═════ RECORDS PROVIDED

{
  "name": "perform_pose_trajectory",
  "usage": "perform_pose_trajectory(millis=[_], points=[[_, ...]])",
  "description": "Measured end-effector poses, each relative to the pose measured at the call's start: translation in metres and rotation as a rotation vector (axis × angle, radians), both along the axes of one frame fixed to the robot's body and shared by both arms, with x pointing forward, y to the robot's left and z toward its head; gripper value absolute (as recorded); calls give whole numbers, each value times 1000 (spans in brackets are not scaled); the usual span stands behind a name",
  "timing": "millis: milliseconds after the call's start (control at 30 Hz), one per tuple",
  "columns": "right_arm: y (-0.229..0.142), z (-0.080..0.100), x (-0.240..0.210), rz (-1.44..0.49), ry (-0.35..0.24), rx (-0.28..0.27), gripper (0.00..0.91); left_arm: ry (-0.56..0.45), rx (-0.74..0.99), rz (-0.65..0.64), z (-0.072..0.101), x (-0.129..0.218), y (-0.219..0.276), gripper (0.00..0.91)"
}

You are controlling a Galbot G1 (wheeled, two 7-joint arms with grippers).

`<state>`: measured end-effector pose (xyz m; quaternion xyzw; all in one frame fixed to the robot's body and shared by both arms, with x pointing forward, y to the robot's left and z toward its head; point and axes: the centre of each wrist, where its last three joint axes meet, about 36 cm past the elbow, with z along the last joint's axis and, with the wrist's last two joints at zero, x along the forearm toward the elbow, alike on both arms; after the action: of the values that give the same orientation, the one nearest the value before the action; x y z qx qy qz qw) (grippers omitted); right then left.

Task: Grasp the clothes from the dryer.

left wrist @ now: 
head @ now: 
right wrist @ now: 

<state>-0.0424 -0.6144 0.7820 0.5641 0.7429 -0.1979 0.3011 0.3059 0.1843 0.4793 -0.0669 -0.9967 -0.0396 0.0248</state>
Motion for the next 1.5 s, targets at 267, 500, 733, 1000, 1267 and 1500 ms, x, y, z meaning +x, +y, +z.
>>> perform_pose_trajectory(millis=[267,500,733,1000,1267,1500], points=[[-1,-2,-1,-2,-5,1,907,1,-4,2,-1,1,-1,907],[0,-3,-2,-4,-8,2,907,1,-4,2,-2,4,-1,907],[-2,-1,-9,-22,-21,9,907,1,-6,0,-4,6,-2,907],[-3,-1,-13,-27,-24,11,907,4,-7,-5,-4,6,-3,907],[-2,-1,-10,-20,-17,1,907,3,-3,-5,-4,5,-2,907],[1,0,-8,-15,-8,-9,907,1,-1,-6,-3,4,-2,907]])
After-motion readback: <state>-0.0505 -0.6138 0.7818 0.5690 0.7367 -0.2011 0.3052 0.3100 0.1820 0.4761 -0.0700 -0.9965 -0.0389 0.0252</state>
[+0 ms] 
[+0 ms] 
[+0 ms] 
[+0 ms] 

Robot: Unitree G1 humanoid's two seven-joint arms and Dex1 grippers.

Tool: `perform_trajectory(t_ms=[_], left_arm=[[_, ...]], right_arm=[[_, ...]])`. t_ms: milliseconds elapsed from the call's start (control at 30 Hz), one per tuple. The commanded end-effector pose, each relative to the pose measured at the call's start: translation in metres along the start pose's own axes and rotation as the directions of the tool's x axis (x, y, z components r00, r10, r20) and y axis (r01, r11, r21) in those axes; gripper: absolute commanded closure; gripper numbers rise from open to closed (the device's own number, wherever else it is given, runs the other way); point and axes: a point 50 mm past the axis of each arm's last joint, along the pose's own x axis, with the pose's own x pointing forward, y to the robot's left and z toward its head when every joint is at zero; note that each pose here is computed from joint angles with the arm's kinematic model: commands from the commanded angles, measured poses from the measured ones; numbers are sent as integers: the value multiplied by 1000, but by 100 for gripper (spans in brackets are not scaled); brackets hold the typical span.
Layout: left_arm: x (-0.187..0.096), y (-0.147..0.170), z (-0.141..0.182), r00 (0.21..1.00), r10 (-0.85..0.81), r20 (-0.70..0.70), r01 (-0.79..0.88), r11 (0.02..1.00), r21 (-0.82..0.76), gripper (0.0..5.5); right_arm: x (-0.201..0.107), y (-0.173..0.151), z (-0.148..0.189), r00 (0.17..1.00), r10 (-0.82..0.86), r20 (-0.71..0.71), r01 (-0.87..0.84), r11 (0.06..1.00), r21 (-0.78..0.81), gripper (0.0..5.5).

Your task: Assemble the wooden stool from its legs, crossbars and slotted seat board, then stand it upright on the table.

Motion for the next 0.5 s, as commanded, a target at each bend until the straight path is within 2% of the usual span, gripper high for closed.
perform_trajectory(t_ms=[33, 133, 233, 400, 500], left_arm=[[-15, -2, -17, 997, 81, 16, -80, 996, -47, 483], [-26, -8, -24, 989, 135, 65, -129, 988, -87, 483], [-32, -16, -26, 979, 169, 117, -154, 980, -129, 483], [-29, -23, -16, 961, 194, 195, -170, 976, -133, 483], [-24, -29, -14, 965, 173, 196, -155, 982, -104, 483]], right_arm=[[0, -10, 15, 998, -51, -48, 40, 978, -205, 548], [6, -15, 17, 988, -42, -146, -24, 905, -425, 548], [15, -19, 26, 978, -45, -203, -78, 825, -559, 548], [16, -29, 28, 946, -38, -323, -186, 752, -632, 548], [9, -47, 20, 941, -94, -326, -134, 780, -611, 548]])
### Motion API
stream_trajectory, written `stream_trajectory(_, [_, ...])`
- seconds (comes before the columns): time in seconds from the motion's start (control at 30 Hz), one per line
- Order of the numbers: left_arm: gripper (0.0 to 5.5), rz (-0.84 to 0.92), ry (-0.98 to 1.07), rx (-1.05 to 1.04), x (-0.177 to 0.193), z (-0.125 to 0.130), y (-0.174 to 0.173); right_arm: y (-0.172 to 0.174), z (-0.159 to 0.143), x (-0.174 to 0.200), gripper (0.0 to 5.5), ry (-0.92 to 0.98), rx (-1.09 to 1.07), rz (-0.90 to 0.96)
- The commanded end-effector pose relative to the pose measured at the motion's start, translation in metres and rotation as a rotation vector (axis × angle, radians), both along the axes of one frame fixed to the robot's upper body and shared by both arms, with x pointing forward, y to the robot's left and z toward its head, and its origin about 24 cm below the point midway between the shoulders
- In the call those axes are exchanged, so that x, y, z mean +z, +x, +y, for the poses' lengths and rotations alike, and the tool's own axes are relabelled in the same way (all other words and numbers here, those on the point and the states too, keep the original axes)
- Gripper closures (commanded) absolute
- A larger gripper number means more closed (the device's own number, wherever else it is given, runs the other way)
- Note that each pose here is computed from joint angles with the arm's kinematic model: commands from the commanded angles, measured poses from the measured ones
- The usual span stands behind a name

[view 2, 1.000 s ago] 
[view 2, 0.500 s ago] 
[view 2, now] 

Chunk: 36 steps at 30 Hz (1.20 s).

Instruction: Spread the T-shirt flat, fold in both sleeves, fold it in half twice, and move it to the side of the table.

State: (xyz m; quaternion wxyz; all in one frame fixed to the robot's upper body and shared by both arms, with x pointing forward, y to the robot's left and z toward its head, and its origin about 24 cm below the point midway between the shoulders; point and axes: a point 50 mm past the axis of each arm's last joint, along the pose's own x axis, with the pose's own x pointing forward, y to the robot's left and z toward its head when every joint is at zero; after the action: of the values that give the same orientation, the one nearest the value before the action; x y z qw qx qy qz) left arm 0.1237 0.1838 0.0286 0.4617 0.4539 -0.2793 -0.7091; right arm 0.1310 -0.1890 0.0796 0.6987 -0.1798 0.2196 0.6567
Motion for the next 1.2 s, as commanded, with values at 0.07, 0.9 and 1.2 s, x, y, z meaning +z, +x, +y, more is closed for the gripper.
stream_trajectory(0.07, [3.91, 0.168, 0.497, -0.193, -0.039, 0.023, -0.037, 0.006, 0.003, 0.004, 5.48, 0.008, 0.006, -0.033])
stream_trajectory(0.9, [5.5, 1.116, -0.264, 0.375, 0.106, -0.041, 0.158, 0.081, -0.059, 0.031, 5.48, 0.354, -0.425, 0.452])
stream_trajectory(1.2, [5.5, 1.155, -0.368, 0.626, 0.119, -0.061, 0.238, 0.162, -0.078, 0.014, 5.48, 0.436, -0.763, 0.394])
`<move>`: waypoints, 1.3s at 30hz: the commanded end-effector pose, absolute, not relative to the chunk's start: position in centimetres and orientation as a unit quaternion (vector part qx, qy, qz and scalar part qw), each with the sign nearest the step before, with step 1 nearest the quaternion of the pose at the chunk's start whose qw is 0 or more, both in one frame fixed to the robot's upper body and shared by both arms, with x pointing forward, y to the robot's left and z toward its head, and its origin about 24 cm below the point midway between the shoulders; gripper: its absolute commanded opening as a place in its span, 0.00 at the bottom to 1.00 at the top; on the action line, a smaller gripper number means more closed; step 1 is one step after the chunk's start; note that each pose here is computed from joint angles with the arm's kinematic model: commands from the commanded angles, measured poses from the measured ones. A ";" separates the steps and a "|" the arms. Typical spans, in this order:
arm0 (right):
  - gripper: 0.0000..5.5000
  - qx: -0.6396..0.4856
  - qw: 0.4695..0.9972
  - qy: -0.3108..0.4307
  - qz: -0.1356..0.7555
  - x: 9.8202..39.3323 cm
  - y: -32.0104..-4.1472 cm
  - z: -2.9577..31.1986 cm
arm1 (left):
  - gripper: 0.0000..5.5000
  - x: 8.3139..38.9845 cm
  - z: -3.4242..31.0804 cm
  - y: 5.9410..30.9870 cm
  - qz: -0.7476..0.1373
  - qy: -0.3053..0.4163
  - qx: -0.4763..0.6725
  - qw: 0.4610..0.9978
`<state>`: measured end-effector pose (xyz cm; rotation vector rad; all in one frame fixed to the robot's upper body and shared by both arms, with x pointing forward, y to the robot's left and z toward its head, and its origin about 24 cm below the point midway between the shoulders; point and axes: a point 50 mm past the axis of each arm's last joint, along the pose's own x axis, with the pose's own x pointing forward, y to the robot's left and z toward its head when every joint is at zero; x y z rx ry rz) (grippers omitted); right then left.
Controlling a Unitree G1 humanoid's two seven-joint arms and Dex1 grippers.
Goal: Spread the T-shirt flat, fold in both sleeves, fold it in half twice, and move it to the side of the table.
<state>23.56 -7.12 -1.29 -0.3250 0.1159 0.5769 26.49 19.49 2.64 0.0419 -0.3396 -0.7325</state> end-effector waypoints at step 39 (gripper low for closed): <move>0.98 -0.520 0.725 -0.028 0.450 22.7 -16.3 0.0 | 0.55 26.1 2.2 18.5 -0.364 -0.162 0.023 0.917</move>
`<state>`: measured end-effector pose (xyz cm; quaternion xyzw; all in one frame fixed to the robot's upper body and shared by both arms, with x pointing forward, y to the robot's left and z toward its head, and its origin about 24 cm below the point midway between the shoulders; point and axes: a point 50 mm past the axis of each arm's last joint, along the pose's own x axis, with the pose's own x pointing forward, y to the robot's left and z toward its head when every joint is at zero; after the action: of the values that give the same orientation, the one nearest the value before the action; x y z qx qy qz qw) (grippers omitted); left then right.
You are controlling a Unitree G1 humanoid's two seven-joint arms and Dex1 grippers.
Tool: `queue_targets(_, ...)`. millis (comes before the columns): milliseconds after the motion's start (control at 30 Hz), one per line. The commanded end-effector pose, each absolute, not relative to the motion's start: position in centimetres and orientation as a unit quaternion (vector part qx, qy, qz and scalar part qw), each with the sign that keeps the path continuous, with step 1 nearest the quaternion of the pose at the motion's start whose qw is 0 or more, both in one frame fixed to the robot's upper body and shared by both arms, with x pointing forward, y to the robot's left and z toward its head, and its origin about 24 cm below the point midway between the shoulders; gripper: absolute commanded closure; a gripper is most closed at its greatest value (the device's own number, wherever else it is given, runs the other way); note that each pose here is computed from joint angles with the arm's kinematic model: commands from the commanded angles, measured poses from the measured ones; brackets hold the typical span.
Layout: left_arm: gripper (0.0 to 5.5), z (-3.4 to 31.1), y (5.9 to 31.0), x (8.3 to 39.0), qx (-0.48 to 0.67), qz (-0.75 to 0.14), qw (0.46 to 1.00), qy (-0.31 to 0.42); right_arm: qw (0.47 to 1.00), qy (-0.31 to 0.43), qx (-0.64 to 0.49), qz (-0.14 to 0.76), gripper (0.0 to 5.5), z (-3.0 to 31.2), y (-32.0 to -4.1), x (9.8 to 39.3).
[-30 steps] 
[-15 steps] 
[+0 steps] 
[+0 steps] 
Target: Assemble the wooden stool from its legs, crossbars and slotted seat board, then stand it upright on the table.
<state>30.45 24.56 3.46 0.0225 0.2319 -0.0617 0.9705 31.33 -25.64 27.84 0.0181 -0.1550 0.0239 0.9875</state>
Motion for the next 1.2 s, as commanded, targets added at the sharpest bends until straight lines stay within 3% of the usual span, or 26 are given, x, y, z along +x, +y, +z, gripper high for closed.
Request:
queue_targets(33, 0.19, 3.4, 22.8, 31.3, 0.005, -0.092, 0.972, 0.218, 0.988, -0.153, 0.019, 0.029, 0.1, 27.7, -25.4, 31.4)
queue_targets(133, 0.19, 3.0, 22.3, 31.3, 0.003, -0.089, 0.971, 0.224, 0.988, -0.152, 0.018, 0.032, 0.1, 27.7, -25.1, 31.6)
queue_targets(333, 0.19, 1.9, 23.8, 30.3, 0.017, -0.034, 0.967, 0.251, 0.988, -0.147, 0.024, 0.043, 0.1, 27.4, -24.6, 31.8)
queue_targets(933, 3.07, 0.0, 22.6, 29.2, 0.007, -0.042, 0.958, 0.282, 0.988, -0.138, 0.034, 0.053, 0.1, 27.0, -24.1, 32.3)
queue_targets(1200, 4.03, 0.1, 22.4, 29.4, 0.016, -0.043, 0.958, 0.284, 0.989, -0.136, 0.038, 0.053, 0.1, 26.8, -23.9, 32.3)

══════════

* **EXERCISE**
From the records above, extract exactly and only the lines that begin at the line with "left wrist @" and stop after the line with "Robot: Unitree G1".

* **RESPONSE BELOW**
left wrist @ now: 
head @ now: 
right wrist @ now: 

<state>-0.0424 -0.6144 0.7820 0.5641 0.7429 -0.1979 0.3011 0.3059 0.1843 0.4793 -0.0669 -0.9967 -0.0396 0.0248</state>
Motion for the next 1.5 s, targets at 267, 500, 733, 1000, 1267 and 1500 ms, x, y, z meaning +x, +y, +z.
>>> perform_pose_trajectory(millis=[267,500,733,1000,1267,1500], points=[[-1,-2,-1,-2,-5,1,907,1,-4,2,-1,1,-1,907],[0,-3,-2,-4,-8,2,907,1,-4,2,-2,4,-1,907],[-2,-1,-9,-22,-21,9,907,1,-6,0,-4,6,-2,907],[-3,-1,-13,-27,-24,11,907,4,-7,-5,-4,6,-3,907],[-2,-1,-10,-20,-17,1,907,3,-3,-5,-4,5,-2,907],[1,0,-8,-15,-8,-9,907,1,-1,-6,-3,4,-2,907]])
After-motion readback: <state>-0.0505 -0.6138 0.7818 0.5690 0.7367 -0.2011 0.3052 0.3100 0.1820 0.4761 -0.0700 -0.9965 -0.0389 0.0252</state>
[+0 ms] 
[+0 ms] 
[+0 ms] 
[+0 ms] 

Robot: Unitree G1 humanoid's two seven-joint arms and Dex1 grippers.

The required output is complete.